Аракчеев вынул из кармана золотую табакерку и сунул в руку Мельникова. Тот не понял, открыл ее, понюхал с таким благоговением, как будто к мощам приложился, и хотел отдать.

— Возьми, Ефимыч, на память.

— Ваше сиятельство! И так милостями осыпан… не знаю, как за вас Бога молить! — проговорил, целуя ему руку, Мельников.

— Смотри же, братец, чтоб все в аккурате было.

— Будьте покойны, ваше сиятельство! Когда камердинер ушел, Аракчеев сел в кресло у камина и вынул из портфеля письмо.
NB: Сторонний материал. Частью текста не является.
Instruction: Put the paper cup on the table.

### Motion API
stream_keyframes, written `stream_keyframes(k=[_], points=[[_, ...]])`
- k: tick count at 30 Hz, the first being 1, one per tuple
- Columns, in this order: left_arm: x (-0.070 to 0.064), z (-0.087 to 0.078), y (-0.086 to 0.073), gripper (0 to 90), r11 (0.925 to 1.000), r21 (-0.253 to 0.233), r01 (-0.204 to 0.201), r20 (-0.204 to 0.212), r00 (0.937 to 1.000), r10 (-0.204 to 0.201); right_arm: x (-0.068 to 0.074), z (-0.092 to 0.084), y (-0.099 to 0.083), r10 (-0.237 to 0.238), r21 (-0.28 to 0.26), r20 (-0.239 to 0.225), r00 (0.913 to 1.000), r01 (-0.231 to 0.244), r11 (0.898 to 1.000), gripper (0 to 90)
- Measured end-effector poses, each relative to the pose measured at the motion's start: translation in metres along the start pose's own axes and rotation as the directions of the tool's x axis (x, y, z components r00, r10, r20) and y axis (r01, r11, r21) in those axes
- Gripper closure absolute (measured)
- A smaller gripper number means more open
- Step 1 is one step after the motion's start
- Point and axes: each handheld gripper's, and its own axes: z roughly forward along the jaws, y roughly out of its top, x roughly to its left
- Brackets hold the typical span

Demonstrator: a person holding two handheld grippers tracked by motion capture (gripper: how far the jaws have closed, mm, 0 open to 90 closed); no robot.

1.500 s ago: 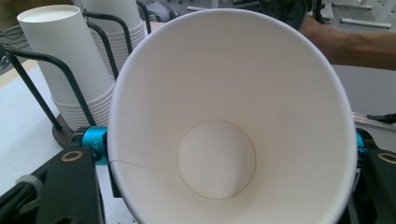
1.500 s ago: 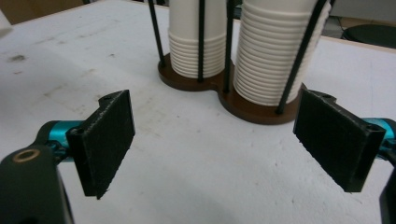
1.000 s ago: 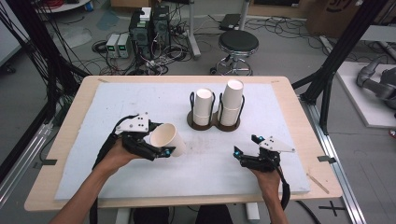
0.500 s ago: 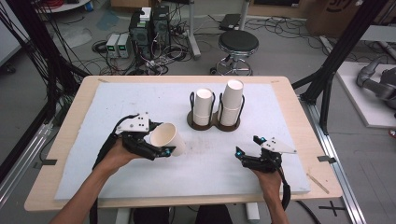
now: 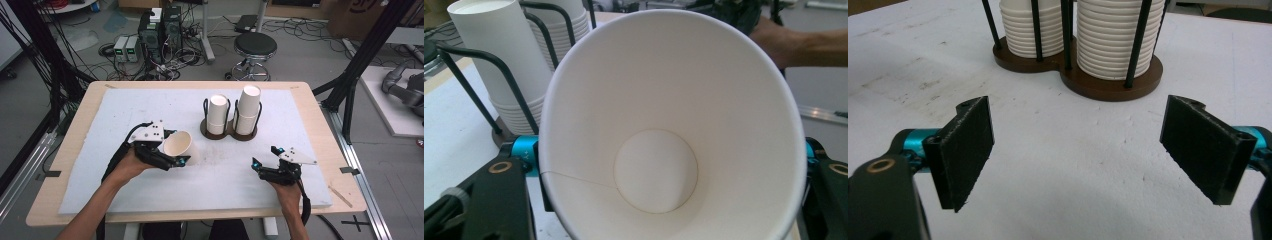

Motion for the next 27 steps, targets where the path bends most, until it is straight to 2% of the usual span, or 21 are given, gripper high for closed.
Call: stream_keyframes(k=[7,10,14,18,20,22,27], points=[[0.001,0.014,0.001,27.8,0.9993,0.033,-0.018,-0.012,0.9998,0.018,0.0,0.001,-0.002,0.001,0.007,-0.003,1.0,-0.001,1.0,14.6],[0.002,0.021,0.0,27.8,0.9969,0.072,-0.032,-0.018,0.9993,0.034,0.0,0.001,-0.003,0.004,0.011,-0.004,1.0,-0.004,1.0,14.6],[0.003,0.03,0.0,27.7,0.9946,0.1,-0.027,-0.031,0.9991,0.031,-0.001,0.002,-0.003,0.0,0.012,-0.002,1.0,0.0,1.0,14.6],[0.004,0.04,-0.002,27.6,0.9892,0.144,-0.027,-0.049,0.9982,0.034,-0.001,0.003,-0.003,-0.007,0.021,-0.005,1.0,0.007,1.0,14.6],[0.005,0.045,-0.003,27.6,0.9839,0.176,-0.032,-0.052,0.9978,0.042,0.0,0.003,-0.003,-0.009,0.02,-0.003,1.0,0.009,1.0,14.6],[0.005,0.049,-0.004,27.6,0.9825,0.184,-0.026,-0.057,0.9977,0.037,0.0,0.003,-0.003,-0.01,0.021,-0.003,0.9999,0.01,1.0,14.6],[0.006,0.059,-0.006,27.7,0.9699,0.241,-0.035,-0.067,0.9963,0.053,-0.001,0.004,-0.003,-0.004,0.025,-0.003,1.0,0.004,1.0,14.6]])
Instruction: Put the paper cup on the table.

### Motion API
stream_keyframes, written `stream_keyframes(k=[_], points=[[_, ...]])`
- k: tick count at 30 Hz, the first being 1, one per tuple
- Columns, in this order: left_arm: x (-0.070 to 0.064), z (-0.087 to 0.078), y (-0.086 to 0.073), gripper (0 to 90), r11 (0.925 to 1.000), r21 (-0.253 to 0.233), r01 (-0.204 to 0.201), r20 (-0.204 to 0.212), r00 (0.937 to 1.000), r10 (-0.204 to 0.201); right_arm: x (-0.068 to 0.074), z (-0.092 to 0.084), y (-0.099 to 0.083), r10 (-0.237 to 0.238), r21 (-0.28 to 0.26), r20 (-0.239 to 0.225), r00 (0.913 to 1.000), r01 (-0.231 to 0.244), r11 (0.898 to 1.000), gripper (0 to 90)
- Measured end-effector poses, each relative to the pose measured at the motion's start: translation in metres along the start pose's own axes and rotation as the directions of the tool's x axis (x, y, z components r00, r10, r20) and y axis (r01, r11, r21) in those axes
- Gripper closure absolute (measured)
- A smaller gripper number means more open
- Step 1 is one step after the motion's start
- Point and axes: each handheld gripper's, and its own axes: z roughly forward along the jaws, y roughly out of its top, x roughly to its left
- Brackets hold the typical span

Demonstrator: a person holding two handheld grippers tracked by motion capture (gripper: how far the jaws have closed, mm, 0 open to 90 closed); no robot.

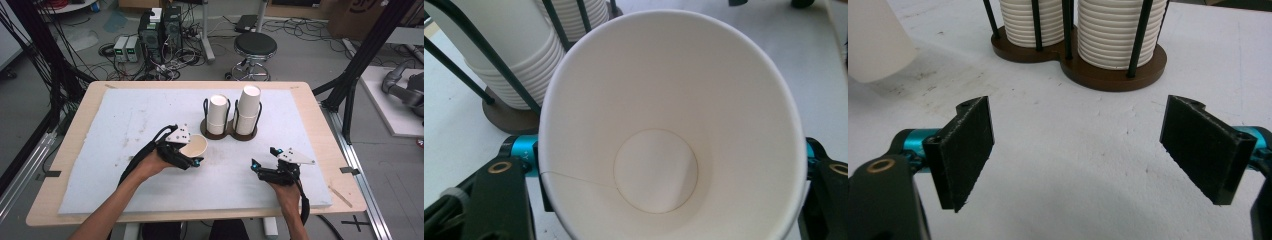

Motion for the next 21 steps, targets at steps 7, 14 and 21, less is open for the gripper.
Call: stream_keyframes(k=[7,14,21], points=[[0.0,0.014,-0.003,27.6,0.9965,0.083,-0.012,0.001,0.9999,0.012,0.002,0.0,0.0,-0.011,0.006,0.008,0.9999,0.011,1.0,14.6],[0.005,0.02,-0.004,27.4,0.9957,0.09,0.021,0.018,0.9996,-0.023,0.001,0.0,0.0,-0.001,0.009,0.002,1.0,0.001,1.0,14.6],[0.005,0.02,-0.005,27.0,0.9955,0.089,0.03,0.018,0.9993,-0.032,0.0,0.001,0.0,-0.001,0.007,0.001,1.0,0.001,1.0,14.6]])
«Любезный мой отец и благодетель, батюшка, ваше сиятельство! Нет вас — нет для меня веселья и утешенья, окроме слез: все плачу, да плачу; воображаю, мой отец, что выходите из спальни и целуете меня за сюрприз. А подумаю, что вас нет, — так слезами и зальюсь. Если вы останетесь еще долго там один, то лучше уж прямо к вам, на Литейную, в тележке приеду, чем представлять вас каждую минуту с растерзанным сердцем. А у нас, батюшка, на мызе благополучно. Люди здоровы, а также скот и птицы. Только в молошнике разбил крышку фарфоровую Матюшка, и я его за то высекла; и Нефеда, и Финогена повара, по вашему, отец, приказу, также высекла хорошенечко. А Француженка и Осенняя Фаворитка отелились на прошлой неделе. В оранжерейных рамах стекла вставили. А соленой телятины две кадушки попортились; я людям на кухню сдала. Поберегите себя, душа моя, ради Христа! В сырую погоду не выходите. На молоденьких не заглядывайся, дружок. Часто в вас сомневаюсь, зная ваш карахтер непостоянный, но все вам прощаю, по любви моей: ежели мне вас не любить, то недостойна я и по земле ходить. Вашего сиятельства по гроб жизни своей слуга вечная, Настя. И за галстучек тоже целую».

Закрыв глаза, представил себе, как она целует его за галстук и в подбородок, в самую ямочку. Задремал; послышалась музыка ветра в эоловой арфе на одной из грузинских башен, и в этой музыке — баюкающий голос Настеньки: «Почивайте, батюшка, покойно — вашему слабому здоровью нужен покой…»

Вздрогнул, очнулся. Не ровен час — пропустит Голицына.

Чтобы отогнать дремоту, принялся считать в уме: сколько нужно метелок для грузинской мызы: в кухню господскую по 2 в неделю — 104 штуки в год; в службы людские по 5 — 260 в год; в оранжереи, конюшни, флигеля — всего 1890 в год; на 5 лет — 9450, на 25–47.250.

Задача была слишком простая; придумал посложнее: сколько надо щебенки для шоссейной дороги от Грузина до Чудова.

В каждой куче: в вышину — 3 аршина 7 вершков; в окружности — 6 аршин 13 вершков; по откосу — 4 аршина 9 вершков. Трудно было сосчитать в уме; взял клочок бумаги, карандашик обгрызенный и начал делать выкладки, ставя цифры как можно теснее, так чтобы все уместилось на одном клочке: был скуп на бумагу.

Хорошо стало, тихо, спокойно, безгорестно-безрадостно, как в вечности.

Вдруг, в самой середине выкладок, когда расчет подходил уже к миллионам кубических вершков, приотворилась дверь из флигель-адъютантской.

— Ваше сиятельство, от его высочества, великого князя, — доложил Клейнмихель.

— Я тебе, чертов сын, говорил: в шею гони! — произнес Аракчеев, бросился на него, выругался нехорошим словом и поднял руку.

Клейнмихель не шелохнулся, подставляя бесчувственно-кукольное лицо свое: казалось, удар прозвучит по лицу, как по дереву.

Аракчеев опустил руку и только прибавил неистовым шепотом:

— Вон!

Вернулся в кресло у камина; но уже не мог продолжать счет: помешали — запутался; огорчился, почувствовал сердцебиение и расстройство нервов.

— О, Бог мой, Бог мой! — тяжело вздыхал. — Минутки не дадут покоя…

Принял миндально-анисовых капель; отдохнул, успокоился и опять погрузился в выкладки.

Опять хорошо стало, тихо-тихо, безрадостно-безгорестно, как будто никогда ничего не было, нет и не будет, кроме совершенно тождественных, правильных, единообразных каменных куч, уходящих по обеим сторонам шоссейной дороги в бесконечную даль.

После свидания с Аракчеевым князь Валерьян поехал к своему приятелю, князю Сергею Петровичу Трубецкому, директору Северной Управы Тайного Общества, объявил ему о своем решении поступить в члены Общества и через несколько дней был принят.